A literary debate was launched which mirrored the political. Lamartine’s Marseillaise de la paix was meant to soothe German anger. The unknown Nikolaus Becker answered with this pugnacious lyric which won him wild approbation on all sides in Germany, and pensions from the kings of both Prussia and Bavaria. Alfred de Musset then countered with his cutting ‘Nous l’avons eu, votre Rhin allemand’ (Poésies nouvelles, 1841) a poem which Albéric Magnard was to set to music in 1891. (Magnard was to perish at the hands of German soldiers in 1914 as he defended his home from the enemy.)
Becker’s words touched and torched the new German nationalism. It was a cause which seemed to have united both Left and Right in Germany, to the horror of French liberals who had supposed that their German confrères would be above such petty hate-mongering. Schumann was a liberal who liked to think of himself as a radical. But even he was caught up in the wave of patriotism, and here the composer defends ‘Vater Rhein’ with the rest of them. This quarrel with France had little to do with the issues of liberty and justice within Germanspeaking lands which were to lead to the revolutions of 1848 – indeed, such jingoism was a distraction from such issues. War was temporarily side-stepped by Louis Philippe who dismissed his militant Prime Minister. But the flare-up of feeling was ominous for the future. Within thirty years the German Reich would shatter the gates of Paris. In 1871 the map of the region was re-drawn, and again in 1918, 1940 and 1945. The Rhine remains symbolic of Germany – perhaps thanks to Wagner – but one notices little attempt these days on the part of the French to claim this river as theirs. In any case Strasbourg remains a French city, even if full of German street-names, and the ‘Opéra du Rhin’ seldom has Wagner on its affiches.
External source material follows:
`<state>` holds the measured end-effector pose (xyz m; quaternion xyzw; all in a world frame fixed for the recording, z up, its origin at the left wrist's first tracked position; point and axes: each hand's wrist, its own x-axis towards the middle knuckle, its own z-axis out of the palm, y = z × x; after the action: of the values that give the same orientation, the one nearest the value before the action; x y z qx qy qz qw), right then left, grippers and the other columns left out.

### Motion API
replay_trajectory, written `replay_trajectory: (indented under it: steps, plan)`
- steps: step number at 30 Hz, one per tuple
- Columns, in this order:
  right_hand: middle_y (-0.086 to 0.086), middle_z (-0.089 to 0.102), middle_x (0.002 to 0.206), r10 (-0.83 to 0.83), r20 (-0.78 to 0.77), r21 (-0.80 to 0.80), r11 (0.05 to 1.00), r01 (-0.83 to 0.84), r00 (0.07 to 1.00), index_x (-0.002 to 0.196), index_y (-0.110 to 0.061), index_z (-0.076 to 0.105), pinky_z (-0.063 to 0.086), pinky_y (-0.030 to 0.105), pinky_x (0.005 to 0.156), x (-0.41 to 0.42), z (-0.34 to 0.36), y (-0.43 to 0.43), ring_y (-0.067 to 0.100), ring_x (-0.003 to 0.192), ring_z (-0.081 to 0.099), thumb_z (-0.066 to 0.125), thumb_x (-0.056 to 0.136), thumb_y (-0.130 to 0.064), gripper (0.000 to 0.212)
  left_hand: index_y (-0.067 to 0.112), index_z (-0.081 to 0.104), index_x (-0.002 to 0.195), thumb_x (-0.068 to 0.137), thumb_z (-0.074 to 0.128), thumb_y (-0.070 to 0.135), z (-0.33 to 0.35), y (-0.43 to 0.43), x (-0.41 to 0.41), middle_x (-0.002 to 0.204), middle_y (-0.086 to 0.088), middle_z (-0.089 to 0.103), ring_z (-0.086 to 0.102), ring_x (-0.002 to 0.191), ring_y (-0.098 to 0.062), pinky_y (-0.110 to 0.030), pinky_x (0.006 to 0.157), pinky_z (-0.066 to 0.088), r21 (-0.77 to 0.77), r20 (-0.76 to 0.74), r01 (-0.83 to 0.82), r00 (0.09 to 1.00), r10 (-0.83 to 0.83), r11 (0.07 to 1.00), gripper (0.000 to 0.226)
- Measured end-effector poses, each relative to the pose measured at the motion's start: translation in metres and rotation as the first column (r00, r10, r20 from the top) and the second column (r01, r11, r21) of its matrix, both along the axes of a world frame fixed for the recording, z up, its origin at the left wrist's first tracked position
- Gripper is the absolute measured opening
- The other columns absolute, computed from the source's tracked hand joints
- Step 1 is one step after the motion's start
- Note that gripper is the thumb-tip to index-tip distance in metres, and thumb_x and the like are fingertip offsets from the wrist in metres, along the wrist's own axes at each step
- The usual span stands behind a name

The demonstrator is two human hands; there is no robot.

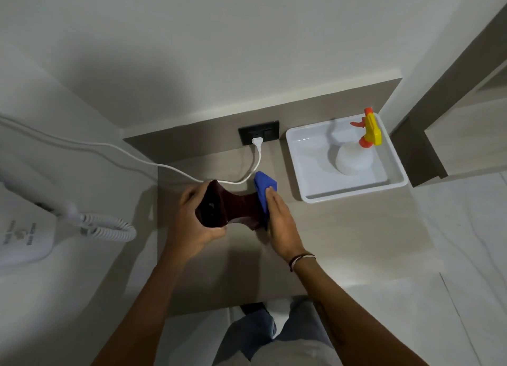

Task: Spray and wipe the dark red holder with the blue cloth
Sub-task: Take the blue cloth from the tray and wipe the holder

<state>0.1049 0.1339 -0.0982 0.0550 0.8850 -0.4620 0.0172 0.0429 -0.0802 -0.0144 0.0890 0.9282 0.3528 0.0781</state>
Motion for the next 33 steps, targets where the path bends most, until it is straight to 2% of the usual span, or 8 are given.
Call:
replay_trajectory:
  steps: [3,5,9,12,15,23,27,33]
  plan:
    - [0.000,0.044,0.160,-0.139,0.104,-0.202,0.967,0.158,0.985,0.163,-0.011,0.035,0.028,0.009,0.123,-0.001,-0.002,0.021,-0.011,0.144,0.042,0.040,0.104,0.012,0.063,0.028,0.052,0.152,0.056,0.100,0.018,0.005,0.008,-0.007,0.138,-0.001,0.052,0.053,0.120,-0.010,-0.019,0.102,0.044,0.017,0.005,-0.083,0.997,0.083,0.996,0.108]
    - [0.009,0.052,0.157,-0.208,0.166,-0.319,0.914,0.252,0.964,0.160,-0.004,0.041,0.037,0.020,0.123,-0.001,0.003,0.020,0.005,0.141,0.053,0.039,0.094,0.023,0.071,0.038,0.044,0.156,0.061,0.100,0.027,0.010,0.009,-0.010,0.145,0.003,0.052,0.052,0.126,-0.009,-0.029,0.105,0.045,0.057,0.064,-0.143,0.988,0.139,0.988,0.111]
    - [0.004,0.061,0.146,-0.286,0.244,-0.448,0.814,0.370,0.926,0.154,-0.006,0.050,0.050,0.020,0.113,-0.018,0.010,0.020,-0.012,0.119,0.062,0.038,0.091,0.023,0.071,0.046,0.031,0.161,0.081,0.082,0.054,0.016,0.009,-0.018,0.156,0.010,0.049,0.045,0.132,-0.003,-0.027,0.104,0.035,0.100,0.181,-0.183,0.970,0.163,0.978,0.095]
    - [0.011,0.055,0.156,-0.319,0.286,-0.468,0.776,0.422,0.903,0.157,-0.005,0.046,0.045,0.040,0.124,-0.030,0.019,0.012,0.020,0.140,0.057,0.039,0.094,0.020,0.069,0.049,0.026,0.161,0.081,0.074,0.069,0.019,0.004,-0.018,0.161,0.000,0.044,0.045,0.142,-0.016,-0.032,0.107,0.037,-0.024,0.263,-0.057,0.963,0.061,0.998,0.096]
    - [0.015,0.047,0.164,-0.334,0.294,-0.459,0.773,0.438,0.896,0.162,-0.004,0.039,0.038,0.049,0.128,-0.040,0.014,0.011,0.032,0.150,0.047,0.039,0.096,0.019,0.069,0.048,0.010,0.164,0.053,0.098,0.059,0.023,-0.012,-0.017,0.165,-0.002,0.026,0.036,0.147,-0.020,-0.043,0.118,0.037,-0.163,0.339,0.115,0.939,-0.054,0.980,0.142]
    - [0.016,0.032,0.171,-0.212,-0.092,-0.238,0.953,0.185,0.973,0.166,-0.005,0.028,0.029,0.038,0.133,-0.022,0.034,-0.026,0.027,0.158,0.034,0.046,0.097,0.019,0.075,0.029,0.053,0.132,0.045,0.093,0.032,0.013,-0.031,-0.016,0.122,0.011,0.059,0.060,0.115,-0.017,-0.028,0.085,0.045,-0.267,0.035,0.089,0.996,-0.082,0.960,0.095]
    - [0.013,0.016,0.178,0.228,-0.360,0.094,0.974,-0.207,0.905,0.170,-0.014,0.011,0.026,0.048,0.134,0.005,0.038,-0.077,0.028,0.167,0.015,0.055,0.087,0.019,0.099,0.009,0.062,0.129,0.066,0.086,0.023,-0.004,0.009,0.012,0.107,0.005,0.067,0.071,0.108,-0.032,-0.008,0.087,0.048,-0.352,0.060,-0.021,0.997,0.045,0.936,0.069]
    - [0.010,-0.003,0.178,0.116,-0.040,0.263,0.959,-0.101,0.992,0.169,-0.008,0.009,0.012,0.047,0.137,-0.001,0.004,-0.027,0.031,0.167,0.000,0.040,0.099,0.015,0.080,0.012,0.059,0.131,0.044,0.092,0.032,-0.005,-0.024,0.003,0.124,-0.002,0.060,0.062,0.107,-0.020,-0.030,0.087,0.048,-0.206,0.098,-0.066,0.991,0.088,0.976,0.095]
The composer was far away from the Rhine when he wrote this song; he moved to Düsseldorf in 1851. His song in praise of the river had a tragic follow-up: determined to commit suicide Schumann threw himself into the Rhine on 27 February 1854. He was rescued by friendly fishermen who returned him home. All the details of this sad story are recounted in the diary of a man with whom the composer was friendly at the time, the leader of the Düsseldorf Orchestra whose name was also Becker – first name Ruppert, not Nikolaus.